* [PROBLEM TO WORK ON] The whole listing below, with no pictures, is to be repeated as it stands.

+++++

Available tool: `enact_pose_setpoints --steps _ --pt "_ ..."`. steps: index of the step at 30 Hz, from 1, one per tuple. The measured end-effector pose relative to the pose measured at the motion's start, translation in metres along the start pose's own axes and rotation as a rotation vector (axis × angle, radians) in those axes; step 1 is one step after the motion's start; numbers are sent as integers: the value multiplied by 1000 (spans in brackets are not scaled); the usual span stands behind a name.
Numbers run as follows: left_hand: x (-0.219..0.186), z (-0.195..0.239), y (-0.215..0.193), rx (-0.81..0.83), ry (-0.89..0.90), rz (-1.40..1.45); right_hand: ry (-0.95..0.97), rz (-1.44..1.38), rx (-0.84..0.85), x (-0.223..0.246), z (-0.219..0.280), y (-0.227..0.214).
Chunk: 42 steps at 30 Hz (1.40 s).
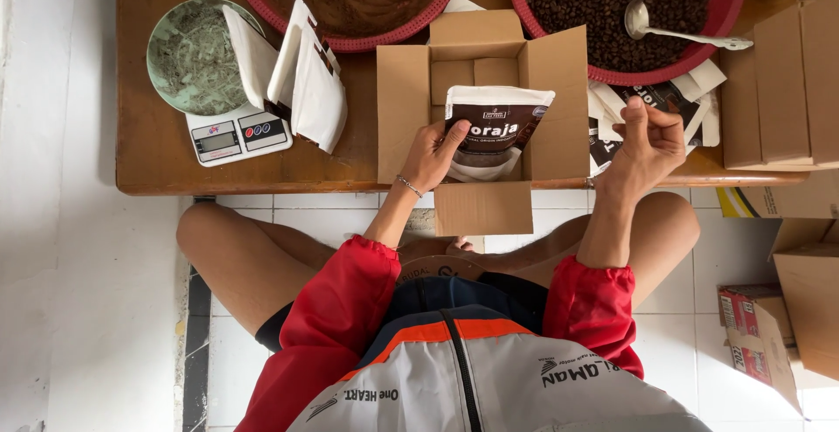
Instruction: The person packs coffee bean bags into a cardboard box by hand, then closes the box and moves it to a stack of other boxes.
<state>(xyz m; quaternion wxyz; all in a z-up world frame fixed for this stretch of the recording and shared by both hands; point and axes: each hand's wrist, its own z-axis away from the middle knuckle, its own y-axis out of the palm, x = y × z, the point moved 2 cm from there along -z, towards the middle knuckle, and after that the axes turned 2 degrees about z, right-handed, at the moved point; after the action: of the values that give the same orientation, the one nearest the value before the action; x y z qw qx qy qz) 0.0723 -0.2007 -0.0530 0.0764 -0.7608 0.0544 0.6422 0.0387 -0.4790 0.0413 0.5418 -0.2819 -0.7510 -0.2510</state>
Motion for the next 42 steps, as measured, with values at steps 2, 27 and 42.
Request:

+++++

* [COMPLETED TASK]
Available tool: `enact_pose_setpoints --steps _ --pt "_ ..."`. steps: index of the step at 30 Hz, from 1, one per tuple. The measured end-effector pose relative to the pose measured at the motion's start, translation in metres along the start pose's own axes and rotation as a rotation vector (axis × angle, radians) in those axes; step 1 is one step after the motion's start; numbers are sent as integers: the value multiplied by 1000 (spans in brackets are not scaled); the usual span stands behind a name.
Numbers run as follows: left_hand: x (-0.219..0.186), z (-0.195..0.239), y (-0.215..0.193), rx (-0.81..0.83), ry (-0.89..0.90), rz (-1.40..1.45); right_hand: ry (-0.95..0.97), rz (-1.44..1.38), rx (-0.84..0.85), x (-0.223..0.246), z (-0.219..0.280), y (-0.227..0.214).
Chunk: 42 steps at 30 Hz (1.40 s).
Instruction: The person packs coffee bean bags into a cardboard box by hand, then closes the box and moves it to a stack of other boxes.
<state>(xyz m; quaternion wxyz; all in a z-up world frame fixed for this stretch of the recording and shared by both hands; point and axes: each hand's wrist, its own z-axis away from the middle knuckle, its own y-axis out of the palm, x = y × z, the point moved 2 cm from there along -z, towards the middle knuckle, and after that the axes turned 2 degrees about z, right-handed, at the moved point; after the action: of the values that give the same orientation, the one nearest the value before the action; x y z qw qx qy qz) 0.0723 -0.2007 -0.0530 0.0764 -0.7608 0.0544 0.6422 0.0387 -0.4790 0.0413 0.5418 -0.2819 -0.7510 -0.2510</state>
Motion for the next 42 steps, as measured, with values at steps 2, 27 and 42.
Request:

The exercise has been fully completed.